I want to calculate the dissimilarity indices on a binary matrix and have found several functions in R, but I can't get them to agree. I use the jaccard coefficient as an example in the four functions: vegdist(), sim(), designdist(), and dist(). I'm going to use the result for a cluster analysis.

library(vegan)
library(simba)

#Create random binary matrix
function1 <- function(m, n) {
  matrix(sample(0:1, m * n, replace = TRUE), m, n)
}
test <- function1(30, 20)

#Calculate dissimilarity indices with jaccard coefficient
dist1 <- vegdist(test, method = "jaccard")
dist2 <- sim(test, method = "jaccard")
dist3 <- designdist(test, method = "a/(a+b+c)", abcd = TRUE)
dist4 <- dist(test, method = "binary")

Does anyone know why dist1 and dist4 are different from dist2 and dist3?

Andy Clifton
  • 4,926
  • 3
  • 35
  • 47
  • 2
    Have you studied the documentation? If that didn't provide the answer, have you studied the source code? – Roland Mar 08 '16 at 15:22
  • And then you are forgetting the package stringdist :-). which has a metric for doing a jaccard distance, but based on q-gram profiles. – phiver Mar 08 '16 at 19:50
  • I have not been able to get an answer to my question from the documentation and I'm not so strong in reading source codes, which is why I hope for you guys help. – Magnus Hallas Mar 09 '16 at 12:04
  • If you want to use binary dissimilarities in **vegan** `vegdist`, you have to say so: Use `vegdist(test, method="jaccard", binary=TRUE)`. Your equation for `dist3` defines *similarities* instead of **dis**similarities. For dissimilarity, use `designdist(test, "(b+c)/(a+b+c)", abcd=TRUE)` or `1 - designdist(test, "a/(a+b+c)", abcd=TRUE)`. Judging from the name, `sim` function also defines similarities. In **R**, you normally need dissimilarities in cluster analysis, at least when using standard tools. – Jari Oksanen Mar 09 '16 at 14:00

1 Answers1

1

I put this as an answer as well. Here the main comments for the dissimilarities you calculated:

  • dist1: you must set binary=TRUE in vegan::vegdist() (this is documented).

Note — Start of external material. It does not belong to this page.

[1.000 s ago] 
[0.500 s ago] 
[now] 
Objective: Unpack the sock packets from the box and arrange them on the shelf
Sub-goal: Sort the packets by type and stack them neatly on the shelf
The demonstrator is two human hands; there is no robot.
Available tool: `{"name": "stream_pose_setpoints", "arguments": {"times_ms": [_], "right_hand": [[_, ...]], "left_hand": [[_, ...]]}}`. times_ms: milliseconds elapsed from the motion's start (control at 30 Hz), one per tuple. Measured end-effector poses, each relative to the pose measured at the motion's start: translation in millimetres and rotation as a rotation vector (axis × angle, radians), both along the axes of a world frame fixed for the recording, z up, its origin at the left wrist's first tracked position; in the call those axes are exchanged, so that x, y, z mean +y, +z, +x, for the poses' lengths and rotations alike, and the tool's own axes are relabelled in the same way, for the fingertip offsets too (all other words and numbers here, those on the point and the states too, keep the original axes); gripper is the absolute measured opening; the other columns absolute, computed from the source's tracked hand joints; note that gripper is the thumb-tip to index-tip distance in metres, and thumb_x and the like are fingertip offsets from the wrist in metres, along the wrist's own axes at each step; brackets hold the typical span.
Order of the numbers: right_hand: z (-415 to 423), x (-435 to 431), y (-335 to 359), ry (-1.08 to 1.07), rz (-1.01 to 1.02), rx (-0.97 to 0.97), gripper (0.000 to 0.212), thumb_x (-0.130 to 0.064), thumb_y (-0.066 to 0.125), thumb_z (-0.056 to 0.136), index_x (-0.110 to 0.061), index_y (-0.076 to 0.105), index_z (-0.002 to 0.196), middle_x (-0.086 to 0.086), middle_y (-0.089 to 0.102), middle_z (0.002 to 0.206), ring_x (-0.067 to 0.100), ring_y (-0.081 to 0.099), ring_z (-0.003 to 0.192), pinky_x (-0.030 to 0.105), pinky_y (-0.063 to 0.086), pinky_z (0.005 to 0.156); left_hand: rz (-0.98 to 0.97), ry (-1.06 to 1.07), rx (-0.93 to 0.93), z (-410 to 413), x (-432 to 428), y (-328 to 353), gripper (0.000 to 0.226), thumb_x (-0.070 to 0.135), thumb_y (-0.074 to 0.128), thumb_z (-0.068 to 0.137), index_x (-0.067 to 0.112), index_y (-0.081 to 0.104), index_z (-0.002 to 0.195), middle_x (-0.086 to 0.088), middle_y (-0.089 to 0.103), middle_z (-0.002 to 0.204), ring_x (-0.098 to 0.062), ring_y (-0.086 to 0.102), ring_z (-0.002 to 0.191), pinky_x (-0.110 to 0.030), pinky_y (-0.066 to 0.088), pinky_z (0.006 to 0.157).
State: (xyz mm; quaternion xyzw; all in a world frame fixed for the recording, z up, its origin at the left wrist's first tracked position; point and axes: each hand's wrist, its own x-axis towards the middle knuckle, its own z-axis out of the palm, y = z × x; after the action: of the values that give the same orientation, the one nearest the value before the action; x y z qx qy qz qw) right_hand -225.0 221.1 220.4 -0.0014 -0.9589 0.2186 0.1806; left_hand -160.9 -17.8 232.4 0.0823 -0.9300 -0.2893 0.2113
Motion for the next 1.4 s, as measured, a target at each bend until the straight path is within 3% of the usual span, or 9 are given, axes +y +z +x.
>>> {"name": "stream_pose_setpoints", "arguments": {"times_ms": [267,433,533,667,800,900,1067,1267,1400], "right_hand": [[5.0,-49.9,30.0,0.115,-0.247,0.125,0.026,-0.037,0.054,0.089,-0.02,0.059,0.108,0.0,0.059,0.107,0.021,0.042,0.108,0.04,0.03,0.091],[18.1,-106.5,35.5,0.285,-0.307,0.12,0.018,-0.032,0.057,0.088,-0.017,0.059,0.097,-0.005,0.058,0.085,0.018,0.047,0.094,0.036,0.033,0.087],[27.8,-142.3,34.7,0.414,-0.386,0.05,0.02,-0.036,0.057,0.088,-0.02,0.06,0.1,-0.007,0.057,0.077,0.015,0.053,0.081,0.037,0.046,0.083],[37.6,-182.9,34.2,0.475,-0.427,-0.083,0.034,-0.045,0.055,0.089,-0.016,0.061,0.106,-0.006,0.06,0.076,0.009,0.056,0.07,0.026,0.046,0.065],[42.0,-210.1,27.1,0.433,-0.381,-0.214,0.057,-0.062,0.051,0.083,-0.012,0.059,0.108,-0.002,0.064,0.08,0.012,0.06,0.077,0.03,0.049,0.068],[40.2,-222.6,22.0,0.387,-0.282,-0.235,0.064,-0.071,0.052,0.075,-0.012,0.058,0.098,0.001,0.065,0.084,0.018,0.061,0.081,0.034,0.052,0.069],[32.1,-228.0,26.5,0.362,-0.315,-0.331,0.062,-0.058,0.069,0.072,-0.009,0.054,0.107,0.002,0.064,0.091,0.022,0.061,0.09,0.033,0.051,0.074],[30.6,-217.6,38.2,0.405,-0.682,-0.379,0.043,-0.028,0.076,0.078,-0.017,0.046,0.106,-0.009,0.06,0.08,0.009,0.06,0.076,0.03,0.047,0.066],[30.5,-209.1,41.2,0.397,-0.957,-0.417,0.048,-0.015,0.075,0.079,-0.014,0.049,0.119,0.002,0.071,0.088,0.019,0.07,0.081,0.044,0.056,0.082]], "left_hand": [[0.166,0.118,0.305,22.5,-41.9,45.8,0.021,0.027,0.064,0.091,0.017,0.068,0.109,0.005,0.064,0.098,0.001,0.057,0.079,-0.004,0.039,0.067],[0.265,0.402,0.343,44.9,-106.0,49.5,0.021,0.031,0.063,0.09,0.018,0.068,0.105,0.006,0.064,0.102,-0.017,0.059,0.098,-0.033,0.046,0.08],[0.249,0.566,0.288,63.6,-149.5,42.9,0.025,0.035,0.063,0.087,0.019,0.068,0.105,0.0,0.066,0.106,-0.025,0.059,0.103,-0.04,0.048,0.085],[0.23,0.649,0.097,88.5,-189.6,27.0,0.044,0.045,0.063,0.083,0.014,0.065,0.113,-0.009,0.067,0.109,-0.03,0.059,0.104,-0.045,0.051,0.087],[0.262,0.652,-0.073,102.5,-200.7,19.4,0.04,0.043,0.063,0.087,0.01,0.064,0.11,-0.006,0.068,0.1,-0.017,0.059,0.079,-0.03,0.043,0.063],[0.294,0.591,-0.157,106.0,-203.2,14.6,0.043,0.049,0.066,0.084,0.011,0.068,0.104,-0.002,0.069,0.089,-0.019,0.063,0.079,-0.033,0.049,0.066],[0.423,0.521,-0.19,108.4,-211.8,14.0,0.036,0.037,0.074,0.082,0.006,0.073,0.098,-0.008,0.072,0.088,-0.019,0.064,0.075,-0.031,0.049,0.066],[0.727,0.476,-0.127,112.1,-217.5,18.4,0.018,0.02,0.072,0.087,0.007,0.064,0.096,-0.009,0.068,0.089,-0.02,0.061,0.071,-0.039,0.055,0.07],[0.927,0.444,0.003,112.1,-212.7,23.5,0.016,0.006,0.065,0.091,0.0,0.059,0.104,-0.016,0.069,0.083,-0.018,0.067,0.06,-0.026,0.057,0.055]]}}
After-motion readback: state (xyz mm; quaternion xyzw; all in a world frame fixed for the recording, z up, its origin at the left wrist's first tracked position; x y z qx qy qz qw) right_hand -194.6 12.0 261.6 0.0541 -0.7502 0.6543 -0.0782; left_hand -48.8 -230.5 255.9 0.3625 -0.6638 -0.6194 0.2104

  • dist2: simba::sim() calculates Jaccard similarity and you must use 1-dist2. The ?sim documentation gives a wrong formula for Jaccard similarity, but uses the correct formula in code. However, the documented formula defines a similarity.

  • dist3: Your vegan::designdist() formula gives Jaccard similarity and you should change it to dissimilarity. There are many ways of doing this, and the code below gives one.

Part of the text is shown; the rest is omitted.